Finding numbers greater than the average - why is my IF statement not working properly?

817 views Asked by At

I am testing a program with different text files containing randomly generated numbers. The Java program is built to add these numbers together from the text file, take the average of those numbers, and then (using an IF statement) finding the numbers from the text file that are greater than the average, putting said values into an ArrayList, and printing the average and the ArrayList as output. For some reason, however, when I run my program with a different text file (I tested using two, one of which worked, and the one that currently does not). The results printed in the shell are not correct - the majority of the values are greater than the average, but I get a few that are not, and by a margin of at most three.

Here is my code:

package homework.pkg23.average;

import java.util.Scanner;
import java.io.File;
import java.io.FileNotFoundException;
import java.util.ArrayList;

public class Homework23Average {

    public static void main(String[] args) {
        ArrayList exes = new ArrayList ();
        double x = 0;
        double y = 0;
        Scanner inputStream = null;

        try {
            inputStream = new Scanner (new File ("MyInput.txt"));
        }
        catch (FileNotFoundException e) {
            System.out.println ("File not found, program aborted:");
            System.exit (1);
        }
        int count = 0;
        while (inputStream.hasNextDouble ()) {
            count ++;
            x = inputStream.nextDouble ();
            y += x;
            if (x > y/count) // x values greater than the mean
                exes.add (x);
        }
        System.out.println ("The value(s) greater than the mean, " 
                            + y/count + ", are (is):");
        exes.forEach (System.out::println);
        inputStream.close ();
    }

}

When running this from the file, I get an average of 79.67, but my output looks like this:

The value(s) greater than the mean, 79.67, are (is):
128.0
93.0
143.0
111.0
95.0
116.0
136.0
129.0
141.0
78.0    <-- NOTICE: value is less than the average
93.0
105.0
90.0
90.0
144.0
116.0
136.0
138.0
75.0    <-- NOTICE: value is less than the average
80.0
126.0
75.0    <-- NOTICE: value is less than the average
80.0
98.0
114.0
116.0
86.0
78.0    <-- NOTICE: value is less than the average
123.0
145.0
103.0
111.0
91.0
134.0
119.0
91.0
121.0
113.0
129.0
91.0
116.0
85.0
85.0
126.0
145.0
98.0
115.0
83.0
127.0
119.0
97.0
125.0
121.0
123.0
86.0
108.0
100.0
134.0

I cannot figure out for the life of me why these values are slipping through. I tested this program on another text file containing fewer input values and everything worked fine. I am new to Java as this is my second program after the "Hello World" program, and I do not have extensive knowledge of Java syntax.

3

There are 3 answers

4
Eran On BEST ANSWER

When you decide if you add a number to the list of The value(s) greater than the mean, you base this decision on the partial average of the numbers processed till this point. That's why you see in the output elements lower than the final average.

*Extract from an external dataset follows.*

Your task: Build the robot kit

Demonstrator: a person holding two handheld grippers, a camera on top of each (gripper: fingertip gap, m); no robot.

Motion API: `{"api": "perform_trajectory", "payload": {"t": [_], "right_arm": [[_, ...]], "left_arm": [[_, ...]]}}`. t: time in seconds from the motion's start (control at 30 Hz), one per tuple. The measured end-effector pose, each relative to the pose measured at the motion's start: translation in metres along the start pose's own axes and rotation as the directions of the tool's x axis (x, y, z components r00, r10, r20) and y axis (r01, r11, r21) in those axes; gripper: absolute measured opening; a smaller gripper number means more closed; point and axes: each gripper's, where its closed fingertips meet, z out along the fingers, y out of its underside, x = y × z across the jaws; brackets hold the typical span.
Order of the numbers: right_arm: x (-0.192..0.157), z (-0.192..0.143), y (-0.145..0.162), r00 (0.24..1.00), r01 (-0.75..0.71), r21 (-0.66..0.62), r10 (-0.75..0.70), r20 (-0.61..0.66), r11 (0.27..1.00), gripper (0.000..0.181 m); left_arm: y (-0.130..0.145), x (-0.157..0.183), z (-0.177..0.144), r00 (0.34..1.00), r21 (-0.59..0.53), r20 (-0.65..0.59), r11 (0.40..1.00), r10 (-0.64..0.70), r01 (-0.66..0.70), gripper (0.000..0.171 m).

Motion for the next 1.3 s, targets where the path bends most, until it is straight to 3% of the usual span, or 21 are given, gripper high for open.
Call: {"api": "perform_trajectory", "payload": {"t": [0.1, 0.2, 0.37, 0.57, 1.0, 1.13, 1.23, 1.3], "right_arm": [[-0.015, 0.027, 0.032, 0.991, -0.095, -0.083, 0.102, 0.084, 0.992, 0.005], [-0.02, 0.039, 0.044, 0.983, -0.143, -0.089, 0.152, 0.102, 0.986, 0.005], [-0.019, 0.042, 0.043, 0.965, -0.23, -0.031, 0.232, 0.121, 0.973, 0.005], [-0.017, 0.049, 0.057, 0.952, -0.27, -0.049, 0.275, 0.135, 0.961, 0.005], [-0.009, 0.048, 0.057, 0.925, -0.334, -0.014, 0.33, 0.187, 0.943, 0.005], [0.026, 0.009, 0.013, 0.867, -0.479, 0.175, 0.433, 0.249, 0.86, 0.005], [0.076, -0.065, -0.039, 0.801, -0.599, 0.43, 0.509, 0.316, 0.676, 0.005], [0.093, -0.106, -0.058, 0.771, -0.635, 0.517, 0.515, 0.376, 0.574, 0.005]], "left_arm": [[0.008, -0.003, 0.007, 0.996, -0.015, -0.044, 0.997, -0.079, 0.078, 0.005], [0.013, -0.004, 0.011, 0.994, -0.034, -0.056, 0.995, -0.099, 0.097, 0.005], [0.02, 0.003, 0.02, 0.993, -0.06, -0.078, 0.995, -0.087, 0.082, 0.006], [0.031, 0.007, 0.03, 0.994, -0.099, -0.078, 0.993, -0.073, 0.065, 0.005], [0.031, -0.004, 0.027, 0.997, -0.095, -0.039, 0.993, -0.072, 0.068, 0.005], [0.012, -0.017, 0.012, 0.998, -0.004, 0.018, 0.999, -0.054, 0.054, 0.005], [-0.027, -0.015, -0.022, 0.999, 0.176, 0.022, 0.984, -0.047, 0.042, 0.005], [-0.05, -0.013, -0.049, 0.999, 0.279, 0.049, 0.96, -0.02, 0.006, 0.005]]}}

For example, suppose the first element is 1 and the second is 2. Then the average of the first two elements is 1.5, and since 2 > 1.5, you'll add it to your output list. However, if the next elements are larger than 2, the final average might be higher than 2, so your output will have a number lower than the final average.

your code can err in the other direction too - a number near the beginning of the input may be mistakenly considered lower than the average even though it's higher than the final average.

In order to get the correct output, you must have two iterations. The first would calculate the average and store all the input numbers, and the second would find the numbers higher than the average.

1
user2357112 On

You're comparing values to the running average, not the final average. The comparison for the nth item doesn't take into account the n+1th item and beyond.

0
chiastic-security On

If you want this to work, then you have to go through the inputs twice, once to calculate the mean and once to work out which ones exceed it.

When you read in the first value, you have no idea what the mean is, so you can't decide whether it's greater than it!

The key point is that the mean is a property of the inputs as a whole, so until you've considered them all, you can't know the mean.